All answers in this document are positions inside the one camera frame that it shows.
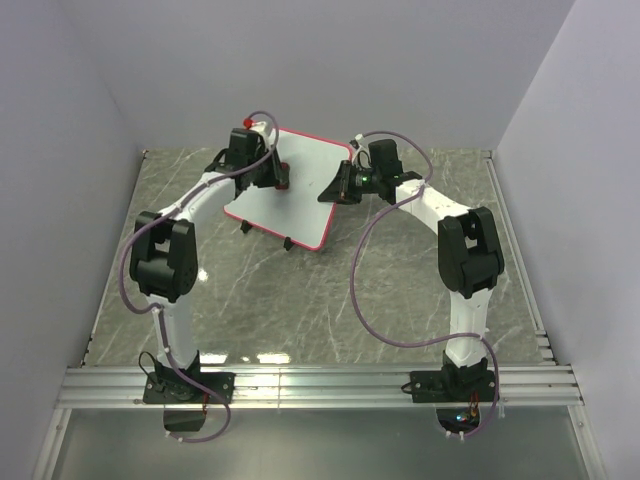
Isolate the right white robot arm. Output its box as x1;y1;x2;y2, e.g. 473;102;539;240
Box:
318;161;505;400

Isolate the black whiteboard foot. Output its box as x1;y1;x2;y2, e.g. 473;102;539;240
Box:
283;237;294;251
240;220;252;234

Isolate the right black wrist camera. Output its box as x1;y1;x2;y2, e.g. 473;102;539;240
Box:
368;139;403;177

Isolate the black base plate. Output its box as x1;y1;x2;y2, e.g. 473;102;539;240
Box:
142;371;235;405
400;365;499;404

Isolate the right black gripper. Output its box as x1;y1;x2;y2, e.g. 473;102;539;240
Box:
317;162;380;208

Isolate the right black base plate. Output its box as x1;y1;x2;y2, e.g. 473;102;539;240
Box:
400;365;499;404

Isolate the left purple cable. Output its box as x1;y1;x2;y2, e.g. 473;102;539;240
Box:
119;110;281;445

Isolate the black whiteboard foot right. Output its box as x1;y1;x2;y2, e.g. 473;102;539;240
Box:
283;237;294;251

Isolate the aluminium rail frame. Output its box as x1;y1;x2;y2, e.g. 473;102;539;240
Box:
36;150;606;479

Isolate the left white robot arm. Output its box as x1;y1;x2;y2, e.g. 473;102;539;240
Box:
119;143;286;402

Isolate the black whiteboard foot left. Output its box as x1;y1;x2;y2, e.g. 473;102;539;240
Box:
240;220;252;234

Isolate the purple cable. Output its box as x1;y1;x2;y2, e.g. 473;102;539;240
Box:
119;110;281;445
349;130;501;444

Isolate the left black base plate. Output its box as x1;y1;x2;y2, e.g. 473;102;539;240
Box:
142;371;235;405

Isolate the red-framed whiteboard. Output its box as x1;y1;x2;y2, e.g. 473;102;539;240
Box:
224;128;351;251

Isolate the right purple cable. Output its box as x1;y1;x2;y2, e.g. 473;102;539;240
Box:
349;130;501;444

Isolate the red black whiteboard eraser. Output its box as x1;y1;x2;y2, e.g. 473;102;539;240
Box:
274;162;290;190

## Task to carry out
Only the records are wanted, copied exactly, with the pictures dropped.

## Answer section
All answers in this document are positions inside the one camera frame that it shows.
Isolate the right white robot arm. Output its box as x1;y1;x2;y2, e.g. 473;102;539;240
Box:
318;161;505;400

Isolate the black whiteboard foot. Output its box as x1;y1;x2;y2, e.g. 473;102;539;240
Box:
283;237;294;251
240;220;252;234

Isolate the right black wrist camera. Output its box as x1;y1;x2;y2, e.g. 473;102;539;240
Box:
368;139;403;177

Isolate the black base plate. Output its box as x1;y1;x2;y2, e.g. 473;102;539;240
Box:
142;371;235;405
400;365;499;404

Isolate the right black gripper. Output its box as x1;y1;x2;y2, e.g. 473;102;539;240
Box:
317;162;380;208

Isolate the right black base plate. Output its box as x1;y1;x2;y2, e.g. 473;102;539;240
Box:
400;365;499;404

Isolate the left purple cable. Output its box as x1;y1;x2;y2, e.g. 473;102;539;240
Box:
119;110;281;445

Isolate the black whiteboard foot right. Output its box as x1;y1;x2;y2, e.g. 473;102;539;240
Box:
283;237;294;251

Isolate the aluminium rail frame. Output its box as x1;y1;x2;y2, e.g. 473;102;539;240
Box:
36;150;606;479

Isolate the left white robot arm. Output its box as x1;y1;x2;y2, e.g. 473;102;539;240
Box:
119;143;286;402

Isolate the black whiteboard foot left. Output its box as x1;y1;x2;y2, e.g. 473;102;539;240
Box:
240;220;252;234

Isolate the purple cable. Output its box as x1;y1;x2;y2, e.g. 473;102;539;240
Box:
119;110;281;445
349;130;501;444

Isolate the left black base plate. Output its box as x1;y1;x2;y2, e.g. 473;102;539;240
Box:
142;371;235;405

Isolate the red-framed whiteboard. Output its box as x1;y1;x2;y2, e.g. 473;102;539;240
Box:
224;128;351;251

Isolate the right purple cable. Output its box as x1;y1;x2;y2, e.g. 473;102;539;240
Box:
349;130;501;444

Isolate the red black whiteboard eraser. Output its box as x1;y1;x2;y2, e.g. 473;102;539;240
Box:
274;162;290;190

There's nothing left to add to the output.